O projeto, financiado pelo Ministério do Desenvolvimento Agrário (MDA), é desenvolvido pelo CPRA em parceria com a Embrapa Floresta e a organização não-governamental (ONG) Terra Mater. João Luiz Veiga Silva, representante da ONG, explica que as sementes que deram origem aos produtos colhidos ontem foram trazidas de aldeias guaranis de diferentes locais. ''Além de termos viajado dentro do Paraná, visitamos aldeias em Santa Catarina, Rio Grande do Sul e no Paraguaia para encontrar as sementes'', conta. Antes de serem plantadas, as sementes ainda foram recuperadas geneticamente pelo CPRA.
Júlio Bitencourt Silva, coordenador de recursos naturais e produção vegetal integrada do CPRA, acrescenta que o principal objetivo do projeto é resgatar a agricultura tradicional indígena. ''A pressão da agricultura industrializada atingiu também a cultura indígena, trazendo sementes que precisam de adubo e agrotóxicos. Mas às vezes uma espécie mais adaptada à região das aldeias pode produzir mais'', diz.
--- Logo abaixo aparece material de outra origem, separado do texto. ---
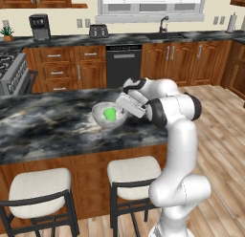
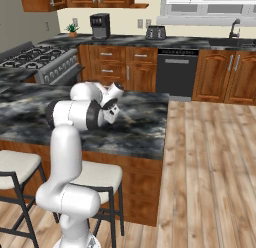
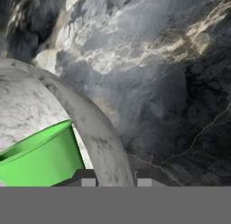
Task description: Place the cup inside the bowl on the dining table and move the bowl to any counter.
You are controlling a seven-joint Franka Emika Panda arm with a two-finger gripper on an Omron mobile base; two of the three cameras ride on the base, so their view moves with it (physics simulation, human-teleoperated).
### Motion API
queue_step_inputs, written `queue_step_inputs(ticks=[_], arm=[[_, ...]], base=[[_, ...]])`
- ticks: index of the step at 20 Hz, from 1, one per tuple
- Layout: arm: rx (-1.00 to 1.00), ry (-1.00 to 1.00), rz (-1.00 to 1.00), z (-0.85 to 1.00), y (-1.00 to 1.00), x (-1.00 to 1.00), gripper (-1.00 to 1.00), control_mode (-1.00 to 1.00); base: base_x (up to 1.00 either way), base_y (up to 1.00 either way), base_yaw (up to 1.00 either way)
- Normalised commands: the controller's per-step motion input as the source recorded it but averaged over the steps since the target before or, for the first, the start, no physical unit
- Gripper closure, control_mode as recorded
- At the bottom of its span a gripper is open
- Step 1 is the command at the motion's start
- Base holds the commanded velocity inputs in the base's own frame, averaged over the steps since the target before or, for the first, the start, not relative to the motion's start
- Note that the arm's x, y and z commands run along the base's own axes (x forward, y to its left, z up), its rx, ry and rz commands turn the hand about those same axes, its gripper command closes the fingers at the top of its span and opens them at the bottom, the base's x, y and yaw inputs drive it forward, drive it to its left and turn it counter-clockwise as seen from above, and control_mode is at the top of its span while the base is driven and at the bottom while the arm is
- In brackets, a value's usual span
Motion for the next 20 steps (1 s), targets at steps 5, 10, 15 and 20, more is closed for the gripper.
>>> queue_step_inputs(ticks=[5,10,15,20], arm=[[0.00,0.00,0.00,0.37,0.00,-0.10,1.00,-1.00],[0.00,0.00,0.00,0.32,-0.06,-0.34,1.00,-1.00],[0.00,0.00,0.00,0.26,-0.13,-0.43,1.00,-1.00],[0.00,0.00,0.00,0.21,-0.10,-0.43,1.00,-1.00]], base=[[0.00,0.00,0.00],[0.00,0.00,0.00],[0.00,0.00,0.00],[0.00,0.00,0.00]])
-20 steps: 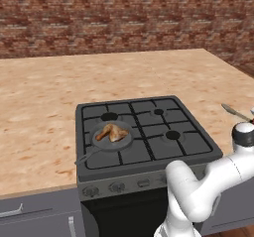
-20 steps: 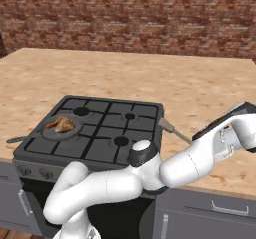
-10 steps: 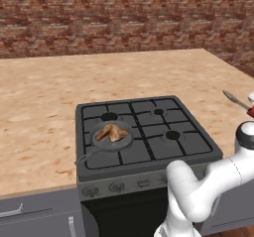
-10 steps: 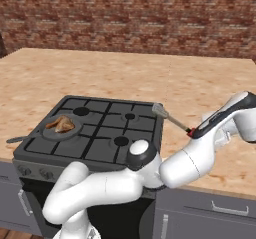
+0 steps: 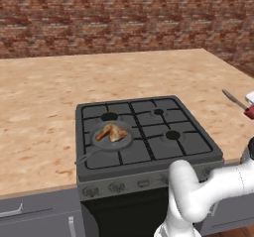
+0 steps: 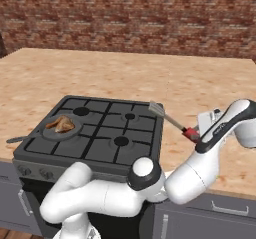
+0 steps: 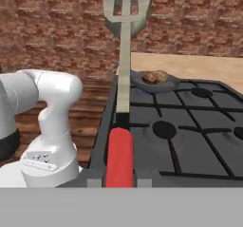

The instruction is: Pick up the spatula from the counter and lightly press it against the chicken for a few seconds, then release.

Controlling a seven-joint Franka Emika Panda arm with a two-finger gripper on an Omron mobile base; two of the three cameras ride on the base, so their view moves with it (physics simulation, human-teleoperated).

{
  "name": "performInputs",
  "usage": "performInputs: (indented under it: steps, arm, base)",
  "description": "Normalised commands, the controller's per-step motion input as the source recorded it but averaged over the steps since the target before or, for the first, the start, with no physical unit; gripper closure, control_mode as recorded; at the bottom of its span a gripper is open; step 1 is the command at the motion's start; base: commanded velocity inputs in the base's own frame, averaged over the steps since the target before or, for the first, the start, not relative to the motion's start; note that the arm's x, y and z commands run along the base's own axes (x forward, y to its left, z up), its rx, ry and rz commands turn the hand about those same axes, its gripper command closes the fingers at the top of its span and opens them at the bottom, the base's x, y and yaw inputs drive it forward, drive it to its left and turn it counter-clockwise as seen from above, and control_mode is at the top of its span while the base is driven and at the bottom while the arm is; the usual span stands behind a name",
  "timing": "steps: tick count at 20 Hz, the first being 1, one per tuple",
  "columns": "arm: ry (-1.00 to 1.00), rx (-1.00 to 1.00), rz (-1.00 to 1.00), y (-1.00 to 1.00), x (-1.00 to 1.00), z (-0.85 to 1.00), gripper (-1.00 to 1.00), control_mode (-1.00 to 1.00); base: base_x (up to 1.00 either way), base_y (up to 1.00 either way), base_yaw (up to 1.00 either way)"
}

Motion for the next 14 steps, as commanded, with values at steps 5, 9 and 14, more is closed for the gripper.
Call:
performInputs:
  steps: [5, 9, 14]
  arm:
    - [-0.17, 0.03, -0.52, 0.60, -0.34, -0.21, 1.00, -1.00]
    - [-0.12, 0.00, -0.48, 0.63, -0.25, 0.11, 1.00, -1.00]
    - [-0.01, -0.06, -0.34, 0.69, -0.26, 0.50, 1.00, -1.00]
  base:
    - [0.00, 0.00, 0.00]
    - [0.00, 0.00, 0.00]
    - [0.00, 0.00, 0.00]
Além disso, ao distribuir essas sementes recuperadas os técnicos pretendem capacitar as comunidades indíginas para que produzam seus próprios alimentos nas aldeias, com culturas agroecológicas. Para isso, ensinam a técnica de produção em mandalas, áreas circulares em que são plantadas inúmeras variedades. ''O princípio é o da biodiversidade. Plantando o máximo de culturas possíveis, tem-se um maior equilíbrio desse sistema e uma produtividade maior'', explica Bitencourt. Ontem, os integrantes da aldeia Caruguá colheram o milho e o feijão plantados em janeiro no sistema de mandala, instalada na sede do CPRA.